Source records:
───
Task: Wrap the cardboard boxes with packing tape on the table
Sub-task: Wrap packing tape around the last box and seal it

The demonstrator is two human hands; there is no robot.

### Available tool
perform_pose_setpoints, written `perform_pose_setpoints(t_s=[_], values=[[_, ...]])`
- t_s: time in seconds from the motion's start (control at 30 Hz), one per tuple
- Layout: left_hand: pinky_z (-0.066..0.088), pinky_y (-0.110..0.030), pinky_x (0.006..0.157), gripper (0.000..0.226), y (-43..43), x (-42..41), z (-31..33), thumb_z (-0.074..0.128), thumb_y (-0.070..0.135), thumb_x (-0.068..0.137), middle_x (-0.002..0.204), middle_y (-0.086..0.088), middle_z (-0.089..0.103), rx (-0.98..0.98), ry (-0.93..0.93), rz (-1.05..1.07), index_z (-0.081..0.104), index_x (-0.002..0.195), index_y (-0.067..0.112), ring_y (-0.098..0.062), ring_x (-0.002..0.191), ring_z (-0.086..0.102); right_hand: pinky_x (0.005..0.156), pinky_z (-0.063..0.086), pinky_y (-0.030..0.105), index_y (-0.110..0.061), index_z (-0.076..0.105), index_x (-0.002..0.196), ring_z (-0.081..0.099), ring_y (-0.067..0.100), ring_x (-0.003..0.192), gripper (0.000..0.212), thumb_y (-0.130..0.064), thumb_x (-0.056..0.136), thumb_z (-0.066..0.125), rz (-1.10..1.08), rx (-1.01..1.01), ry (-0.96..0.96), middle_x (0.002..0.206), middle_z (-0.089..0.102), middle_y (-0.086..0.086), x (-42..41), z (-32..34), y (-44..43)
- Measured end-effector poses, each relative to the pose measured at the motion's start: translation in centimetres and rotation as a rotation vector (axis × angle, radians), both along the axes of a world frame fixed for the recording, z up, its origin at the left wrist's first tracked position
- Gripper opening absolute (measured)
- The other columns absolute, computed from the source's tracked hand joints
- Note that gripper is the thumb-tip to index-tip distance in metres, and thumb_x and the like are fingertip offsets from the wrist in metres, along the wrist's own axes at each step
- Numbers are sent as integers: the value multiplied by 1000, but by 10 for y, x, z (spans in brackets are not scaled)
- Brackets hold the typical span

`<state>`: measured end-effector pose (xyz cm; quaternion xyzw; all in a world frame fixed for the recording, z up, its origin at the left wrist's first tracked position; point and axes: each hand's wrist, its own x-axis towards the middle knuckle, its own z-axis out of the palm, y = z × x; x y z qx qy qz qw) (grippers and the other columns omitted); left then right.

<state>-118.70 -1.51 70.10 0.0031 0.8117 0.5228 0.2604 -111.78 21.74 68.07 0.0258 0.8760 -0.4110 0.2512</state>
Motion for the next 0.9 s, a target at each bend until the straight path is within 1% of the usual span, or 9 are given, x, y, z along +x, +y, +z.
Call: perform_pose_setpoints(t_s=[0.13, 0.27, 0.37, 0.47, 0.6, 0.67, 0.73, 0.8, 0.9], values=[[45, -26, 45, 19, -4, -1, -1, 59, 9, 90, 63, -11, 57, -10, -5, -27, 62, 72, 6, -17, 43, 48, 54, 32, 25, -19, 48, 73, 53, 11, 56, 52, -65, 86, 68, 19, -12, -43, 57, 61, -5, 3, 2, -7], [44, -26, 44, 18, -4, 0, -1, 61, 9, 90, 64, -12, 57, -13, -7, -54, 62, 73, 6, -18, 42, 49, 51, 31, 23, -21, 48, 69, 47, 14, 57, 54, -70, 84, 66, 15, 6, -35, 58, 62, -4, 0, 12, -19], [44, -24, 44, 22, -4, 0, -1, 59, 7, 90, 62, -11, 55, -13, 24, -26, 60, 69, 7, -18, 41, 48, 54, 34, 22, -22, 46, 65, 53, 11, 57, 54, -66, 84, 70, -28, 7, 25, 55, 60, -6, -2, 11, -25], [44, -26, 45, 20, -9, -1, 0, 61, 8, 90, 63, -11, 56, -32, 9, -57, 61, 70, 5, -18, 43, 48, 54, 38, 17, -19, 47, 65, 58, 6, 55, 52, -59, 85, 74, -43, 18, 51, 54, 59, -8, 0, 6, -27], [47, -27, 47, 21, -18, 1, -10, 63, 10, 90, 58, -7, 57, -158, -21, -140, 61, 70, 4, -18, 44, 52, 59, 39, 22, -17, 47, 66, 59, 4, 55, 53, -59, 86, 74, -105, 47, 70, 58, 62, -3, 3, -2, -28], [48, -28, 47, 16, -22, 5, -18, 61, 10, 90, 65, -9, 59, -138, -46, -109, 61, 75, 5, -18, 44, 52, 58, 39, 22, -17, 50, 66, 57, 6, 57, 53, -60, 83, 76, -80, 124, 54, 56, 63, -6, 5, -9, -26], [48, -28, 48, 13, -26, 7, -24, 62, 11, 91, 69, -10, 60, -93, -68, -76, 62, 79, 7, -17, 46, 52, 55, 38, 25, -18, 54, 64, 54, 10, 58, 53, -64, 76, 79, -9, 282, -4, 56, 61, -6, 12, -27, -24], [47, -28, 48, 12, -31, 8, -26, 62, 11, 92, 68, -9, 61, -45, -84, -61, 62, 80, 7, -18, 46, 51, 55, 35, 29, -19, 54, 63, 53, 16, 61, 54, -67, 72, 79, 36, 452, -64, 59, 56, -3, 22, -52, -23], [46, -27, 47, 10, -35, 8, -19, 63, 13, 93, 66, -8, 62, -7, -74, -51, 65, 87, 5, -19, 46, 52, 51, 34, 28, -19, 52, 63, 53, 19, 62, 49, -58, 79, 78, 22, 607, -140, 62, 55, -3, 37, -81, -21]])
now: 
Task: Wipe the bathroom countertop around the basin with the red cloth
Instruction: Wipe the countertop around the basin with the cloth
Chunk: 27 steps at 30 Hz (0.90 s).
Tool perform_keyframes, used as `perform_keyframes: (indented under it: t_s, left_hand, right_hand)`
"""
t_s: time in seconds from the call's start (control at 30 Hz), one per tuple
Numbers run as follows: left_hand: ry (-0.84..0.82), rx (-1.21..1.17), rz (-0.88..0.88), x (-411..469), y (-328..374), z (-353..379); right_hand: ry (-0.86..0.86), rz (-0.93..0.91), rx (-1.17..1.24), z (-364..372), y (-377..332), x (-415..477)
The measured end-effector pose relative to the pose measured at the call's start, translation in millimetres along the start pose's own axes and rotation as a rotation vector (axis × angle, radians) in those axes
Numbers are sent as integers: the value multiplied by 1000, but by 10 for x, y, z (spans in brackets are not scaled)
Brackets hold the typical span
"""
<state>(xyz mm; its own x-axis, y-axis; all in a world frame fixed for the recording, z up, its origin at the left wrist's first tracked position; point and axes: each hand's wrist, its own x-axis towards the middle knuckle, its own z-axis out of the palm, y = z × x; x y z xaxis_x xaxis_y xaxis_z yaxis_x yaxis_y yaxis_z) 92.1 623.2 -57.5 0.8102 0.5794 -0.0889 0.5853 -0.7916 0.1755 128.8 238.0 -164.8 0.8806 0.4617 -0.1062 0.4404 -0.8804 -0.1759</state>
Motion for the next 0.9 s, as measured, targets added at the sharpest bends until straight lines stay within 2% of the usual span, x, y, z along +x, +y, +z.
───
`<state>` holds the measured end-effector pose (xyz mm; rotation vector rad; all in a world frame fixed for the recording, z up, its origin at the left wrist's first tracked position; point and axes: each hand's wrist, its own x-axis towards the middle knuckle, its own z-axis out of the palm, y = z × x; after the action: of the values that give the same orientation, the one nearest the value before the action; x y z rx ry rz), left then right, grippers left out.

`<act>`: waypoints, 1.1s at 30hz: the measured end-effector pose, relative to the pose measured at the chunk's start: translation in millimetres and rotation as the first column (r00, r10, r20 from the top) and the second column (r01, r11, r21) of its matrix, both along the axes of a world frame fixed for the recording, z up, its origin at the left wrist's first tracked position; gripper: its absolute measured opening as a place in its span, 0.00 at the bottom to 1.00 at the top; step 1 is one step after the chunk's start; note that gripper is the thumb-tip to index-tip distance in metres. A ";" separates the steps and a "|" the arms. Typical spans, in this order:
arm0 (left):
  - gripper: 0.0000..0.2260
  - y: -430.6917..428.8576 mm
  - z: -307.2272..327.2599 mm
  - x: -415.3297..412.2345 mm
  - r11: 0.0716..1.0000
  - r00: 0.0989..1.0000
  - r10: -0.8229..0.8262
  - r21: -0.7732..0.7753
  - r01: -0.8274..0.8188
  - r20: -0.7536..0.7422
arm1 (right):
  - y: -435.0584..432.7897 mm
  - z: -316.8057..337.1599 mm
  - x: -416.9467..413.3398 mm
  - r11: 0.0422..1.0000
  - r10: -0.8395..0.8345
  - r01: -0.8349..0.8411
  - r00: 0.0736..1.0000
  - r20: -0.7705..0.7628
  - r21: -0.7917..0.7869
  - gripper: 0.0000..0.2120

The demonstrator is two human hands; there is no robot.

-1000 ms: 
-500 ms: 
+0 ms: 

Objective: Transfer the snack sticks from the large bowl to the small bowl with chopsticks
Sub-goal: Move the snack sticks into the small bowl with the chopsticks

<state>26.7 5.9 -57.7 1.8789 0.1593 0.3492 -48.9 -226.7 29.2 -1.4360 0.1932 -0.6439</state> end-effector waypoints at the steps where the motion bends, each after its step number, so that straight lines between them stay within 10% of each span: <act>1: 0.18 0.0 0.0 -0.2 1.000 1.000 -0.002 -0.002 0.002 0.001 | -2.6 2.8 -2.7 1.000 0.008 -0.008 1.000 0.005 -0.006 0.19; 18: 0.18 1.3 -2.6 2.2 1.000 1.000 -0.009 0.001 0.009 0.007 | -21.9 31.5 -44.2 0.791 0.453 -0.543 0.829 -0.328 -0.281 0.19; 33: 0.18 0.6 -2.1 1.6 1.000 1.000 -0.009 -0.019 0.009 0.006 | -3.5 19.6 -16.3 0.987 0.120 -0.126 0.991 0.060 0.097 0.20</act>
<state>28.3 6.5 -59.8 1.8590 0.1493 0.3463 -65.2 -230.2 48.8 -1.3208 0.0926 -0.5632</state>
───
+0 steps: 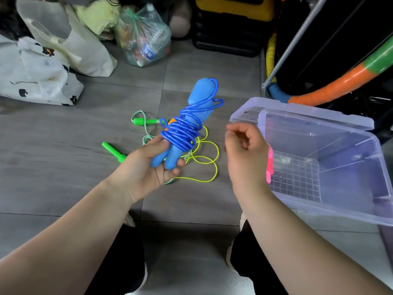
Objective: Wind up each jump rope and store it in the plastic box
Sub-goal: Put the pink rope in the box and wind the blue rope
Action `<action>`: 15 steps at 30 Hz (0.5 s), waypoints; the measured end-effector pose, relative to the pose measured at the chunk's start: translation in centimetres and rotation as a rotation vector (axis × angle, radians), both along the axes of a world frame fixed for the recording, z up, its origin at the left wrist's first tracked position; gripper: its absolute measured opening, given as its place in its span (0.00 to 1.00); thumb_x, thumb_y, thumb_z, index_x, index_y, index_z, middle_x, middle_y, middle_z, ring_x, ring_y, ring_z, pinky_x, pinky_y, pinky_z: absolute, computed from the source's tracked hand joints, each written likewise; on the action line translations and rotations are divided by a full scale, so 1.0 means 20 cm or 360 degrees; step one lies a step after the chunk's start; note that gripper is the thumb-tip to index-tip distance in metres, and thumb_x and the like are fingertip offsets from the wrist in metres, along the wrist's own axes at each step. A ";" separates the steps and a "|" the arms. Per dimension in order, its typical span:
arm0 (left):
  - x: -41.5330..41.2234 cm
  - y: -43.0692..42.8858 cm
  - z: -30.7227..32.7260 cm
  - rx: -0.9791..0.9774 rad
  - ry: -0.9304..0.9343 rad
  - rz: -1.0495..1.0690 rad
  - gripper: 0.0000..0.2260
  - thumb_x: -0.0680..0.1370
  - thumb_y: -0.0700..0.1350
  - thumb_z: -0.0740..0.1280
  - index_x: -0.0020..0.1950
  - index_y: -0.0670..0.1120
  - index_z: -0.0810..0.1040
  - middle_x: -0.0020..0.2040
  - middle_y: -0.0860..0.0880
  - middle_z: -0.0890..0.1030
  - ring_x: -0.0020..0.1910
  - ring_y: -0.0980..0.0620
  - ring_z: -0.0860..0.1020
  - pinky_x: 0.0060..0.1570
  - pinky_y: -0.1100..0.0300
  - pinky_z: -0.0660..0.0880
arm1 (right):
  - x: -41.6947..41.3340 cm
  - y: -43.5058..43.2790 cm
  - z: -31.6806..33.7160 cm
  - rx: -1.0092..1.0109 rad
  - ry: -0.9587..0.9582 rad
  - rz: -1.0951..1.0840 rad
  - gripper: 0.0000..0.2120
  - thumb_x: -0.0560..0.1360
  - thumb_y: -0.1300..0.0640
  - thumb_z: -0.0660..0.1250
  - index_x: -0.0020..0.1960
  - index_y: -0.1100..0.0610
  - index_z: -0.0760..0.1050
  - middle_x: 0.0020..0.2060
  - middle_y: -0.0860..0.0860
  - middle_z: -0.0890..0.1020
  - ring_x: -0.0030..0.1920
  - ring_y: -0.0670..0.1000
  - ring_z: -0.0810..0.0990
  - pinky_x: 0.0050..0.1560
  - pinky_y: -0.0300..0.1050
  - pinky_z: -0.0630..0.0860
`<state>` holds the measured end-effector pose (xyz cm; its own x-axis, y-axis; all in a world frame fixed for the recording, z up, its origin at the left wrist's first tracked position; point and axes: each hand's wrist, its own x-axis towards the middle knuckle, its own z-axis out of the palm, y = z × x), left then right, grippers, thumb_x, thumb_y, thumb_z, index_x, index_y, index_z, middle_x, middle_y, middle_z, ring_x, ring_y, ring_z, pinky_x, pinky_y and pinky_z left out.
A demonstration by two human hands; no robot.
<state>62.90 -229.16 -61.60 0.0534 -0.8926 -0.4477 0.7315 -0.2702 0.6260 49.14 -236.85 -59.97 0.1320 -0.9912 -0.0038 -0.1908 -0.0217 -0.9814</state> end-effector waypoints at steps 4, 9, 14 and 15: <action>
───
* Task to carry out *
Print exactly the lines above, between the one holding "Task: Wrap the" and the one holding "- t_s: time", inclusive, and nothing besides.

* Exercise result *
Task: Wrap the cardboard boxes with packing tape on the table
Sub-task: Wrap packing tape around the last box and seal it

The demonstrator is two human hands; there is no robot.

### Available tool
perform_pose_setpoints, written `perform_pose_setpoints(t_s=[_], values=[[_, ...]])`
- t_s: time in seconds from the motion's start (control at 30 Hz), one per tuple

This is the complete answer to the exercise.